• **WHAT TO PRODUCE**
Repeat the lines below exactly as written, please, from the line with "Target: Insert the" to the line with "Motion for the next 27", both lines included, and no others.

• **THE RECORDS**

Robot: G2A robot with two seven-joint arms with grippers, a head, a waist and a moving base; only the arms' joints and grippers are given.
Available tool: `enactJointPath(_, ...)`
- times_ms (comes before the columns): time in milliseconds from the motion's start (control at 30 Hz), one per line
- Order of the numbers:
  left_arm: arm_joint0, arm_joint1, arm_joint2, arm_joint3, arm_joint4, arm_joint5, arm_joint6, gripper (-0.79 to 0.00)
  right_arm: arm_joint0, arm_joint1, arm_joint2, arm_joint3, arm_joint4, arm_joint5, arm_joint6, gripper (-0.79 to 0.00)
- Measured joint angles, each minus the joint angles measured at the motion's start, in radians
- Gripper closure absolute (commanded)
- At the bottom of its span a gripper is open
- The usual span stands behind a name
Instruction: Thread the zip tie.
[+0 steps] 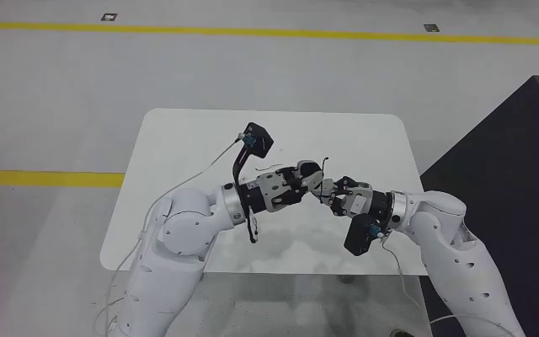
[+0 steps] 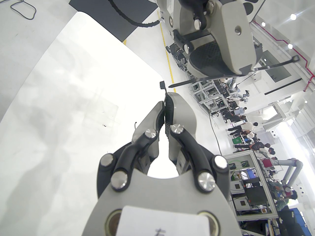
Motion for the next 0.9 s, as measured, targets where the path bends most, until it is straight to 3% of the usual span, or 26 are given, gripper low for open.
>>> enactJointPath(900, -0.010, 0.027, 0.024, -0.006, -0.020, 0.017, 0.007, 0.000, 0.000, 0.000, 0.000, 0.000, 0.000, 0.000, 0.000, 0.000)
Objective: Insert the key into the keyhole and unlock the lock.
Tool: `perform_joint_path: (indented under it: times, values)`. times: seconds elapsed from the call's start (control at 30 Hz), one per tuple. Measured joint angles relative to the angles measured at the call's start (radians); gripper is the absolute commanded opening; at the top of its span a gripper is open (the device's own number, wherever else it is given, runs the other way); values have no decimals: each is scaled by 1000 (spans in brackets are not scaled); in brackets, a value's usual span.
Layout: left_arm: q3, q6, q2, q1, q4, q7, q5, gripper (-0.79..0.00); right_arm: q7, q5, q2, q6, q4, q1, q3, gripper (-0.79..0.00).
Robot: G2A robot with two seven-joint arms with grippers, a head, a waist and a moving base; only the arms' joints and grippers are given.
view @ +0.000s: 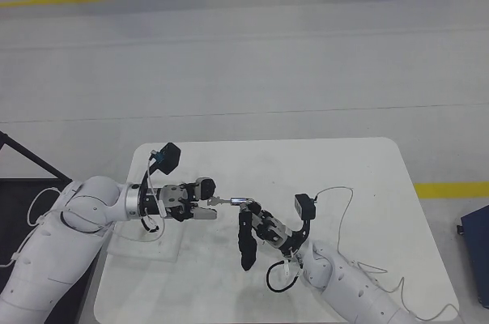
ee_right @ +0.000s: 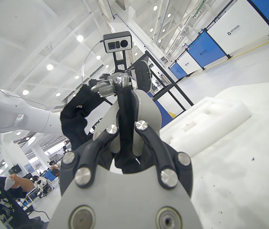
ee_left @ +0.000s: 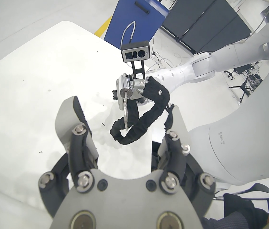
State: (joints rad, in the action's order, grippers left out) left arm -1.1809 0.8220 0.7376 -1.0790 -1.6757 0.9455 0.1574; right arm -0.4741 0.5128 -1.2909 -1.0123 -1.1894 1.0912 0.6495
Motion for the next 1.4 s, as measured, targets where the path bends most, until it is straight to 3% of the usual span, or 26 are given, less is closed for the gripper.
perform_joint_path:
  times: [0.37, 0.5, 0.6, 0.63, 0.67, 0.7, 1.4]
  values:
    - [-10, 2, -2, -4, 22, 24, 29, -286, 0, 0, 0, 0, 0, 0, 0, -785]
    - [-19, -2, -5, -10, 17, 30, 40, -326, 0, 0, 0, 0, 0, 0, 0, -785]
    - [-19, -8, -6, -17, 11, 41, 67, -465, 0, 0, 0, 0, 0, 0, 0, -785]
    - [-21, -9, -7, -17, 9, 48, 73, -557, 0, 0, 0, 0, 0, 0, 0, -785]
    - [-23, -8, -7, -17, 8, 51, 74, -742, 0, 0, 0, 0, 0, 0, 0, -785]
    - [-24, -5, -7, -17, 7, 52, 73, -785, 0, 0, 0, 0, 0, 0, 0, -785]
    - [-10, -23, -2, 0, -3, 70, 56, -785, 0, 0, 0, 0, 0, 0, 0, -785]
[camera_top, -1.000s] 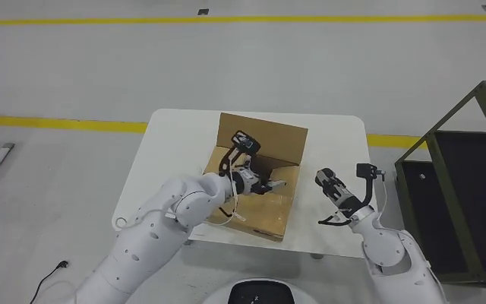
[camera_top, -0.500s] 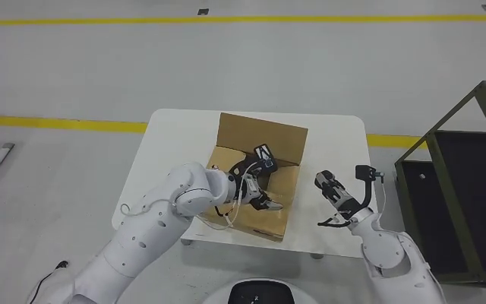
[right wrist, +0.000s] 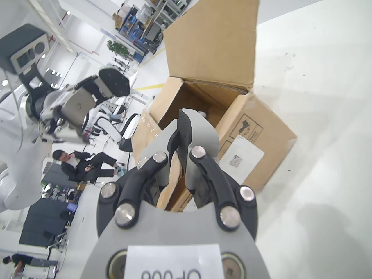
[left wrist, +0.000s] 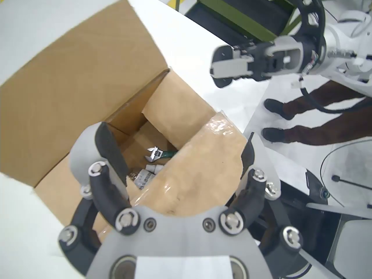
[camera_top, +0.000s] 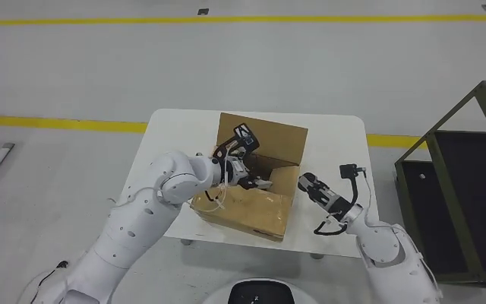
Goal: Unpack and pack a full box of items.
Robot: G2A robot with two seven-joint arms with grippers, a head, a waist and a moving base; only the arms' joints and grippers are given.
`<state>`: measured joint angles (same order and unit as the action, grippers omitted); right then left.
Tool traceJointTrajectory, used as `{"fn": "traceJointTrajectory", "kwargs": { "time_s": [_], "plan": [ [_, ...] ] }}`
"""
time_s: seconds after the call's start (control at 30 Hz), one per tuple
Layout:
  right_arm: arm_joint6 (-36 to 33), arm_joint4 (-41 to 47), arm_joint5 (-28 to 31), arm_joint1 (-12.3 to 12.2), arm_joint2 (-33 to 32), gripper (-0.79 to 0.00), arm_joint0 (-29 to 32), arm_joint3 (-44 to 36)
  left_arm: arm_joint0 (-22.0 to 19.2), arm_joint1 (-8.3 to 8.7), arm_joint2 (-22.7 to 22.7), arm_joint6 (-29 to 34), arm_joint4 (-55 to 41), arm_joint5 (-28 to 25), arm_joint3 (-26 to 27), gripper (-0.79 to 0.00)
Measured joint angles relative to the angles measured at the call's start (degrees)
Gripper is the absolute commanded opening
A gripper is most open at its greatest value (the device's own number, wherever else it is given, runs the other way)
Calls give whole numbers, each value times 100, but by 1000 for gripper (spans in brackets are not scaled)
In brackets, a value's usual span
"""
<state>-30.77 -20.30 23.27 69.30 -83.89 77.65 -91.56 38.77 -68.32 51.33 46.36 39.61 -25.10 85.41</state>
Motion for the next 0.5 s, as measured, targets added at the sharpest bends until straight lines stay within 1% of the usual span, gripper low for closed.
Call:
{"fn": "traceJointTrajectory", "kwargs": {
  "time_s": [0.1,0.2,0.37,0.5],
  "plan": [
    [-355,172,74,-15,80,-471,-159,90,65,46,248,-20,-9,231,-24,0],
    [-738,340,30,-32,156,-459,-306,207,125,91,442,50,7,336,31,0],
    [-1295,552,-196,-67,214,-456,-559,426,135,96,457,52,16,339,43,0],
    [-1570,857,-239,-83,264,-453,-650,466,135,96,457,52,15,339,43,0]
  ]
}}
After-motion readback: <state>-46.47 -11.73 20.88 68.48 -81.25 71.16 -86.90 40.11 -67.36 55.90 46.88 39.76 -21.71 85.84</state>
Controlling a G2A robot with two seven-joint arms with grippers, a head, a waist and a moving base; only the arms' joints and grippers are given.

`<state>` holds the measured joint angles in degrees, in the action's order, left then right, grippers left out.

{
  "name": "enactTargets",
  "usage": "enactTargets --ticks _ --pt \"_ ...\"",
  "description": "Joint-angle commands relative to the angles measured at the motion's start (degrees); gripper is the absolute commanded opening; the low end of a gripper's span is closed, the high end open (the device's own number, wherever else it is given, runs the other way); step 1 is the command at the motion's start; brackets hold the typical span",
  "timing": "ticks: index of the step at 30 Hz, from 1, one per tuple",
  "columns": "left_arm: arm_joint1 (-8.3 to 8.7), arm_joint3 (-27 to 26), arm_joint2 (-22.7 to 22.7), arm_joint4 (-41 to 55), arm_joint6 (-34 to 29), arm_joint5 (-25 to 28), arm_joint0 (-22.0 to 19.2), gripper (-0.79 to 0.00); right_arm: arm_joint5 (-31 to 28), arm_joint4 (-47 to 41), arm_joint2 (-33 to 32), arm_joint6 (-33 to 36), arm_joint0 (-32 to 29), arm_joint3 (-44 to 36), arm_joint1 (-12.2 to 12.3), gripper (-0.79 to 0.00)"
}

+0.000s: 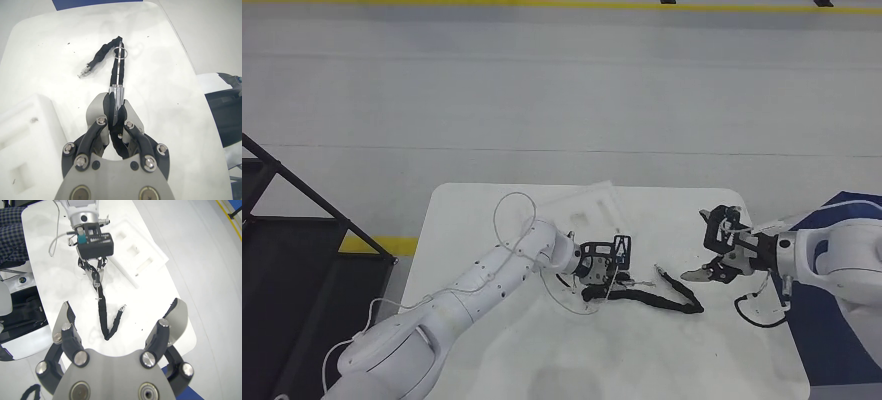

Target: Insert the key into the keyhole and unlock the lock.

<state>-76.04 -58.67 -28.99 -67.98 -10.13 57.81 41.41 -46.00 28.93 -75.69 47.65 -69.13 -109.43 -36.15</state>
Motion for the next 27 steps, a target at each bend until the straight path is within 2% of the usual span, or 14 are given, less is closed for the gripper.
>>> enactTargets --ticks 1,7,12,21,27 --pt "-0.57 1.11 1.15 0.61 0.11 0.19 -0.19 0.0 -0.26 -0.23 -0.91 -0.49 -0.95 -0.3 0.16 0.0" --pt "-1.61 4.03 3.65 4.54 2.43 0.19 -2.08 0.0 -1.42 -0.8 -1.82 -3.01 -2.51 -0.62 0.24 0.0" --pt "-1.38 5.04 4.22 8.31 5.89 0.19 -4.46 0.0 -2.97 -1.41 -1.01 -5.99 -1.64 0.72 -0.1 0.0" --pt "1.1 6.06 0.63 10.25 9.14 0.19 -12.81 0.0 -11.47 -1.66 5.35 -13.04 6.62 9.45 -2.04 0.0" --pt "3.42 5.69 -2.6 12.79 9.83 0.19 -17.22 0.0 -12.0 -1.78 13.42 -15.57 16.92 16.97 -4.36 0.0"
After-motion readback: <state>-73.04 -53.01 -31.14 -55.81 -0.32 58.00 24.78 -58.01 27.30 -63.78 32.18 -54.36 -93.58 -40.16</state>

• **EXERCISE OUTPUT**
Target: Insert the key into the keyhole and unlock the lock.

<state>-76.04 -58.67 -28.99 -67.98 -10.13 57.81 41.41 -46.00 28.93 -75.69 47.65 -69.13 -109.43 -36.15</state>
Motion for the next 27 steps, a target at each bend until the straight path is within 2% of the usual span, or 14 are given, less is closed for the gripper.

Whatever the exercise asked has now been answered.